### WHAT IS BEING ASKED
Only the lines from the one containing "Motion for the" through the last line of the listing are to be given again, exactly as they appear.

### STORED DATA

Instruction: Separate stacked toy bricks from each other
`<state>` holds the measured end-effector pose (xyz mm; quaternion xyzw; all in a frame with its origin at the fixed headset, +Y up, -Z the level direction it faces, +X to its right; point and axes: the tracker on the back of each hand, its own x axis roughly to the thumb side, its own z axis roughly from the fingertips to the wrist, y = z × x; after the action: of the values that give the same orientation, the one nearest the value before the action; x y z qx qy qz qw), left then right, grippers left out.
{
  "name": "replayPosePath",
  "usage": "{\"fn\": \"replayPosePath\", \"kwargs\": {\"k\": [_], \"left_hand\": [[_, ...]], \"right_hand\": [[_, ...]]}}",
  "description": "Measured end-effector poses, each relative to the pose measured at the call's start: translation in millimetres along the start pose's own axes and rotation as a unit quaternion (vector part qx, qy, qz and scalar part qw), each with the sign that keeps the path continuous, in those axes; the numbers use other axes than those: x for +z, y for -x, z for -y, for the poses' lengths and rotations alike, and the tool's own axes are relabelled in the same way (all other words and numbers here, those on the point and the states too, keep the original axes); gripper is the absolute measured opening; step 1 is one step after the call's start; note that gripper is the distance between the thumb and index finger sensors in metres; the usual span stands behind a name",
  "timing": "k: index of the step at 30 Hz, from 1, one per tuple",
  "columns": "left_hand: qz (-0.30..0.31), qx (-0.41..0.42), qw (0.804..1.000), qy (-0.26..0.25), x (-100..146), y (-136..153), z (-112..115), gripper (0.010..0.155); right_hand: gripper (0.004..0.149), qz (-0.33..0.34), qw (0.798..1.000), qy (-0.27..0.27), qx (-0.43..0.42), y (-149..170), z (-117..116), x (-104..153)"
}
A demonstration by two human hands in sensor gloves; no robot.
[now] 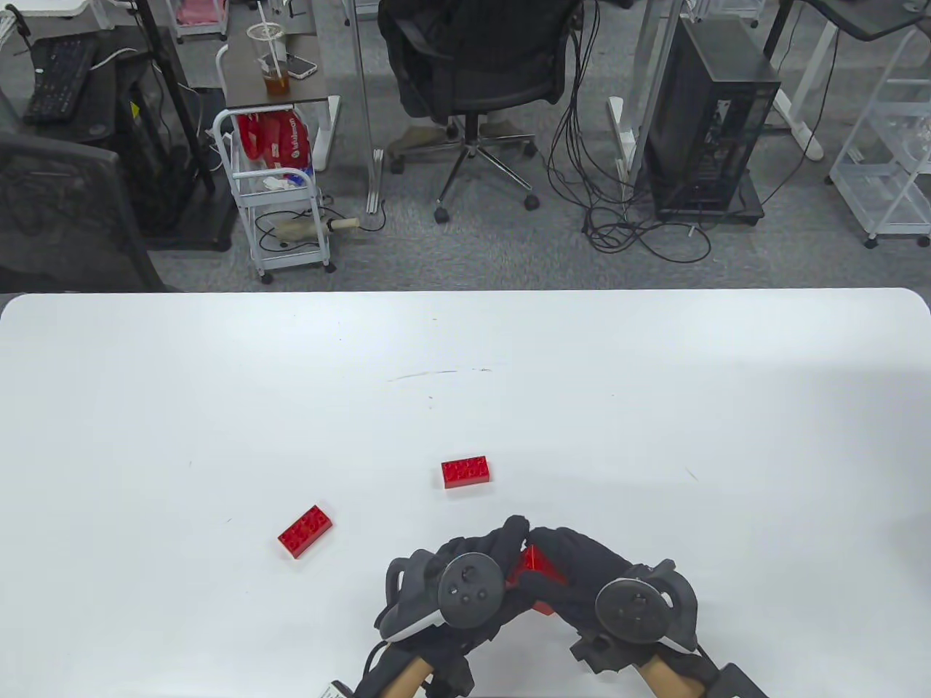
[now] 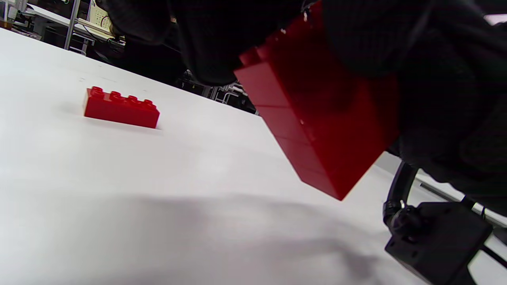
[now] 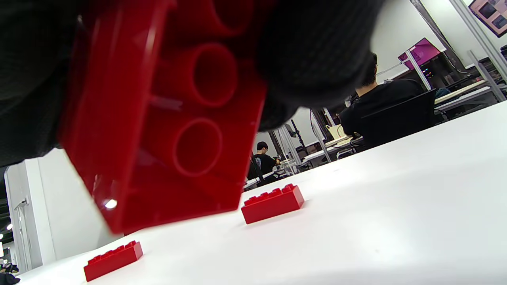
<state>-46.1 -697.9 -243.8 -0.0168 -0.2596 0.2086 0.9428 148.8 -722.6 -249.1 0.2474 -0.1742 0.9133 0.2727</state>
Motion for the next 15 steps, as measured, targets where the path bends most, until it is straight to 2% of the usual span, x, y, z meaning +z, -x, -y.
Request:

### EXERCISE SOLUTION
Motion for the next 15 steps, as measured, targets where the path bends most, until it is straight to 2% of the usual span, x, y, z meaning +z, -x, -y.
Request:

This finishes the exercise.